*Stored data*
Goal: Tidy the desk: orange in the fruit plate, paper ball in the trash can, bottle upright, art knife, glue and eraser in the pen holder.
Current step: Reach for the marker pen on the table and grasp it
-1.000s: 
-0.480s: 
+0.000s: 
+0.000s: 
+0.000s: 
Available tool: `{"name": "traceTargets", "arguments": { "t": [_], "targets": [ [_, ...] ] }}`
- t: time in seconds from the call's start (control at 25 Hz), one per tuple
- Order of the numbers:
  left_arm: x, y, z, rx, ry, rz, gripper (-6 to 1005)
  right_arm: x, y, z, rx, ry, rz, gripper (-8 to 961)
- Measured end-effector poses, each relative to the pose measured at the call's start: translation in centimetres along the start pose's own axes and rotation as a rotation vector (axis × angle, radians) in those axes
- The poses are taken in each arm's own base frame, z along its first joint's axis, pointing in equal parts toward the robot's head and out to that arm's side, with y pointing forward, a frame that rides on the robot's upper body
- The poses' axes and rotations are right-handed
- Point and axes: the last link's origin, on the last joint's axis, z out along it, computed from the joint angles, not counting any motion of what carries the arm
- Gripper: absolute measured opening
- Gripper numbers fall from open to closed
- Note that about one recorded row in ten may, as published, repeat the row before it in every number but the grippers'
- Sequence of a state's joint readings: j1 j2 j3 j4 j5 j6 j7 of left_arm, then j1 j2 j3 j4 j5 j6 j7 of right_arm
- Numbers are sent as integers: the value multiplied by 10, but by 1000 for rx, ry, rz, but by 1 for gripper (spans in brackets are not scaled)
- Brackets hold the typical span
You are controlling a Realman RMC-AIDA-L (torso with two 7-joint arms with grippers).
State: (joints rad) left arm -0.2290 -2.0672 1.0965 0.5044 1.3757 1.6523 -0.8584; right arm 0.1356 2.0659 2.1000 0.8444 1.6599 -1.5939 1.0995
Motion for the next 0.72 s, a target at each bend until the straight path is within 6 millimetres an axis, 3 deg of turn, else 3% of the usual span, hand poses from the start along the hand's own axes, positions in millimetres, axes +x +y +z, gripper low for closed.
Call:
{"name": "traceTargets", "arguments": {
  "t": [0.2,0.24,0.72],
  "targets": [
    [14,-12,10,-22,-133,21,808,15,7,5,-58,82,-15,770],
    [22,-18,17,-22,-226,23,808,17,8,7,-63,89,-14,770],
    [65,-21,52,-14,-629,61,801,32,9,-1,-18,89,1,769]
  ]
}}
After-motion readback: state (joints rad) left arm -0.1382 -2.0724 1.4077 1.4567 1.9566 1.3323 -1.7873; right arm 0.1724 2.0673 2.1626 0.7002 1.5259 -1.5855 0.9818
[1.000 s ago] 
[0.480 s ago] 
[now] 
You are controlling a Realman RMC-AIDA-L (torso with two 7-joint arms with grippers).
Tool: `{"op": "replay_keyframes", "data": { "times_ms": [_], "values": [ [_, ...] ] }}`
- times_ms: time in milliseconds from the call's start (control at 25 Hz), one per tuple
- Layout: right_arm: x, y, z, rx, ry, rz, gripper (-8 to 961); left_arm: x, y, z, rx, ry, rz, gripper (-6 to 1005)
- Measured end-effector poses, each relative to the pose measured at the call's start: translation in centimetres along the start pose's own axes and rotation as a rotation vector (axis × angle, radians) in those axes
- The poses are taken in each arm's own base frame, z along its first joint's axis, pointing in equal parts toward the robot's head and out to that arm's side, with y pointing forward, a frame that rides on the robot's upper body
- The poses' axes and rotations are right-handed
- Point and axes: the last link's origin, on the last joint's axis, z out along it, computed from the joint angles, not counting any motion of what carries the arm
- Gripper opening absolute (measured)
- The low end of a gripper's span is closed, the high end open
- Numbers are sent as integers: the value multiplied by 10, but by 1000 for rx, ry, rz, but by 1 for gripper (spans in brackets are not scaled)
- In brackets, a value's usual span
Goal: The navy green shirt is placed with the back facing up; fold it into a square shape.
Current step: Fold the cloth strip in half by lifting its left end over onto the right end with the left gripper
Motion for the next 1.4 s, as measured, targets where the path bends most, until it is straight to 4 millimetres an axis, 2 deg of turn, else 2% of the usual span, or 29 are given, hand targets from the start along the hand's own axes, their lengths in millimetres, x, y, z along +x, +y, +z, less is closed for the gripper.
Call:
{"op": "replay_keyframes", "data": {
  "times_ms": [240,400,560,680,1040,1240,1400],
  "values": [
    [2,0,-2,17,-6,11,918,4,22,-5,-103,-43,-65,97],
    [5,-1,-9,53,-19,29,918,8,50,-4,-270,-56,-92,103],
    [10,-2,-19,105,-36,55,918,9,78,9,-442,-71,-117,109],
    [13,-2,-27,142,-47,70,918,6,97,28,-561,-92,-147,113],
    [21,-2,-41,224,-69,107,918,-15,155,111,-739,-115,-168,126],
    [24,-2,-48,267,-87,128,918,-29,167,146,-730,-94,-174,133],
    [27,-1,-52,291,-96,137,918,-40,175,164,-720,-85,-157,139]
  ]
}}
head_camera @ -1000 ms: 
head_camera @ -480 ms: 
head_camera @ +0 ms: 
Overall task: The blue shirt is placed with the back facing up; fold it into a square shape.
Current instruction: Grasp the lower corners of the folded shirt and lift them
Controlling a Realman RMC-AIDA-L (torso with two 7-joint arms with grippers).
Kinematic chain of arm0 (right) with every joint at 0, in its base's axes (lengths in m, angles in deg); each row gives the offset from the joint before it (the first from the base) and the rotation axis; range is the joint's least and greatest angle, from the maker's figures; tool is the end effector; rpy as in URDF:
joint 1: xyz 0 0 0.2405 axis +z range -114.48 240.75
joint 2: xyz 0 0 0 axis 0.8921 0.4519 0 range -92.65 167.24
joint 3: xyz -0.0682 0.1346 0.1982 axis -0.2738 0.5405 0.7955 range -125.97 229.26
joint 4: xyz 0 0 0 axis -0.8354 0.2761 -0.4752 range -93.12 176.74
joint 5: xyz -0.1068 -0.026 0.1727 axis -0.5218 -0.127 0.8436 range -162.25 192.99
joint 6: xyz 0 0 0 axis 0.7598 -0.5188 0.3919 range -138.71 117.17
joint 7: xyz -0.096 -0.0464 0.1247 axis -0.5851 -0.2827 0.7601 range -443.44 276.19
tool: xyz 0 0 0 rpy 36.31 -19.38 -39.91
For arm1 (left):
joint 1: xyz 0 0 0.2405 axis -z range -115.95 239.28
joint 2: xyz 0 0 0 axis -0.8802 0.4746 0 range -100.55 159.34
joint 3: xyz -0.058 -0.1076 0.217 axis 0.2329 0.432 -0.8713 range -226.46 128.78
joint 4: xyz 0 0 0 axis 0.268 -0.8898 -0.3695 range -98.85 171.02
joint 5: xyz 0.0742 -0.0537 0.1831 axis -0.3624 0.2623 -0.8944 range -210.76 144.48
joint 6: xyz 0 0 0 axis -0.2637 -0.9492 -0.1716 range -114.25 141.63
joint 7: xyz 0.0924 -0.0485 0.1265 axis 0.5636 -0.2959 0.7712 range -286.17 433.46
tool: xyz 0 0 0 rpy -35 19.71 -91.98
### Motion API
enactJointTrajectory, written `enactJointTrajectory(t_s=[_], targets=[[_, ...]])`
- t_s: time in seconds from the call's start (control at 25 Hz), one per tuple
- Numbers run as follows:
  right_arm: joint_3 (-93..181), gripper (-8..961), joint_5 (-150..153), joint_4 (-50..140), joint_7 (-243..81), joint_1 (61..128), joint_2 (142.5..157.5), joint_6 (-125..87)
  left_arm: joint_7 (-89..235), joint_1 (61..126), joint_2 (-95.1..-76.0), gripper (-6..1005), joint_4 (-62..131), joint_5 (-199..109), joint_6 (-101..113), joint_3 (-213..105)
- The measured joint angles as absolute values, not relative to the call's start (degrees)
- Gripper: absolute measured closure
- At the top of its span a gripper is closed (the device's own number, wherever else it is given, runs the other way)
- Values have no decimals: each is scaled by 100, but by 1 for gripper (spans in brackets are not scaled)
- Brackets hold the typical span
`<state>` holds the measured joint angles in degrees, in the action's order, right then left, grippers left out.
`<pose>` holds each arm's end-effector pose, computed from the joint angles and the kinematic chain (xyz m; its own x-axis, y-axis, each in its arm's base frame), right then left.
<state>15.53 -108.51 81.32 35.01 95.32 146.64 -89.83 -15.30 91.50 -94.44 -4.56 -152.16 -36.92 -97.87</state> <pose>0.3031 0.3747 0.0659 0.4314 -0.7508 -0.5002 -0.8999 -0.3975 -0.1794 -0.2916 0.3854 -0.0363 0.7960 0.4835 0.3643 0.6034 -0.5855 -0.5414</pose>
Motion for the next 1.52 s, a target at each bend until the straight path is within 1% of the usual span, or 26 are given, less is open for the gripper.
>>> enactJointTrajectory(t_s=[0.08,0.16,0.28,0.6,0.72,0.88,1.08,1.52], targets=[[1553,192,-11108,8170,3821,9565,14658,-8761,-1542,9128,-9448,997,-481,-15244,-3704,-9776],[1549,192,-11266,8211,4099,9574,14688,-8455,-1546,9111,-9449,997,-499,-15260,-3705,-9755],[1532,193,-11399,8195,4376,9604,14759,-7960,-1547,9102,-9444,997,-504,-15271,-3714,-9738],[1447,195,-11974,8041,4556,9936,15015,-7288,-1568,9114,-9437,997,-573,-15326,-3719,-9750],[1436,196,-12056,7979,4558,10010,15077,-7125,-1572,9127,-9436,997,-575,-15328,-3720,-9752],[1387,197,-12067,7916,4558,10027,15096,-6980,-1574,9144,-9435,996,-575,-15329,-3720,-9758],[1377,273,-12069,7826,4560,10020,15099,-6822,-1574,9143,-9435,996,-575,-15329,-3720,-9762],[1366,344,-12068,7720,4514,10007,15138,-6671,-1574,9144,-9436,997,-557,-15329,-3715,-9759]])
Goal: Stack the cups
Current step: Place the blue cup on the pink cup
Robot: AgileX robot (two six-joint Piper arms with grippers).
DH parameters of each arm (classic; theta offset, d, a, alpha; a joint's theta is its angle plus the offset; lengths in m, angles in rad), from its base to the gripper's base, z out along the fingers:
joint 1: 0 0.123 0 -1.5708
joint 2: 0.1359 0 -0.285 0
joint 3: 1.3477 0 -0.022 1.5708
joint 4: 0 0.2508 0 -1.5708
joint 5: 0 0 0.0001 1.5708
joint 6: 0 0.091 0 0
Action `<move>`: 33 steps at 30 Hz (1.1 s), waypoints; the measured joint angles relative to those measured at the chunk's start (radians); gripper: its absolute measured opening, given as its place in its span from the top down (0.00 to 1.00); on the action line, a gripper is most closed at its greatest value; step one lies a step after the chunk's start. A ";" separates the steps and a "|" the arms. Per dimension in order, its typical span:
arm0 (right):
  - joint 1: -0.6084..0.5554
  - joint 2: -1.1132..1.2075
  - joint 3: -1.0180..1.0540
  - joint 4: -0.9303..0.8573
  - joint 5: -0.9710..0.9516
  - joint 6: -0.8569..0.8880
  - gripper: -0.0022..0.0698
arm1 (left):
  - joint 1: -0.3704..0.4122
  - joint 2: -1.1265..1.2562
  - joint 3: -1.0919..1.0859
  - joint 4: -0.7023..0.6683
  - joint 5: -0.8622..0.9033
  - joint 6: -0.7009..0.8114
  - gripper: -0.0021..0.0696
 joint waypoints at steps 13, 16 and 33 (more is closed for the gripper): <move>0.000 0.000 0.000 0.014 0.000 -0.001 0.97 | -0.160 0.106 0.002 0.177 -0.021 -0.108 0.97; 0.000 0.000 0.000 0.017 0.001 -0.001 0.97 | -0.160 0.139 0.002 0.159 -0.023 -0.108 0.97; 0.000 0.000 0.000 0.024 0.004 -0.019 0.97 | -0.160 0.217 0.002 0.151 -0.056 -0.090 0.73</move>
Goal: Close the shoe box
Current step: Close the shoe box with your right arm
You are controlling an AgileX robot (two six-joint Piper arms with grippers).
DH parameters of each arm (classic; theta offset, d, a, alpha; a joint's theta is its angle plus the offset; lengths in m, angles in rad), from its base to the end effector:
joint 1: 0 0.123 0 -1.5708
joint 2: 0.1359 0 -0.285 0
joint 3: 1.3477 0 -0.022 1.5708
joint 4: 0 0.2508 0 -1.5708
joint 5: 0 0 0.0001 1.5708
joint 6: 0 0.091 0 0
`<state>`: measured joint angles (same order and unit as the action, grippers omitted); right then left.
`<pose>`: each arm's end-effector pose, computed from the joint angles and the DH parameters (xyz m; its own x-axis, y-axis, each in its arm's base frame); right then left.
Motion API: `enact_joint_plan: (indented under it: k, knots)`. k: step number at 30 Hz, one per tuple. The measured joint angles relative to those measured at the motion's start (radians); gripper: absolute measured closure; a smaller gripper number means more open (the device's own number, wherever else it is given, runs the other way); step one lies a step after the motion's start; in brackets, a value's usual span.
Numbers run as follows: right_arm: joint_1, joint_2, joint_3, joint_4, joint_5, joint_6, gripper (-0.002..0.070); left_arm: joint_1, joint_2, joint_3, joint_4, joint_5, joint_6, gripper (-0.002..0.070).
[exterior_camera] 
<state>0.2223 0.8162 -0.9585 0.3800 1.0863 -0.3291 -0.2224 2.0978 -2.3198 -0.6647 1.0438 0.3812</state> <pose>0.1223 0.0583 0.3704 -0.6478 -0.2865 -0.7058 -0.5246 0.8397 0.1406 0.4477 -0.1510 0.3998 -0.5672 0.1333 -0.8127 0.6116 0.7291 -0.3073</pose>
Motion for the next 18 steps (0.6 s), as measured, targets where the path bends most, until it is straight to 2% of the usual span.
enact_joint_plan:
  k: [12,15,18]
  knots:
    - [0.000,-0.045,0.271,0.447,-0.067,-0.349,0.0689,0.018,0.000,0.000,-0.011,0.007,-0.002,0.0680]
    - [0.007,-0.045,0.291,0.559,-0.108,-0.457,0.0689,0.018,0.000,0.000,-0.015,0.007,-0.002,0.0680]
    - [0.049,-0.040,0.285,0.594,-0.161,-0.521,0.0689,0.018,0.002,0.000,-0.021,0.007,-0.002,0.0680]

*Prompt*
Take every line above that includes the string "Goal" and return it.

*Answer to the problem*
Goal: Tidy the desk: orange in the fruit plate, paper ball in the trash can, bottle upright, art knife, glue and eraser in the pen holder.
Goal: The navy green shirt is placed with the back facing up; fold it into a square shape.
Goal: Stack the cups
Goal: Close the shoe box

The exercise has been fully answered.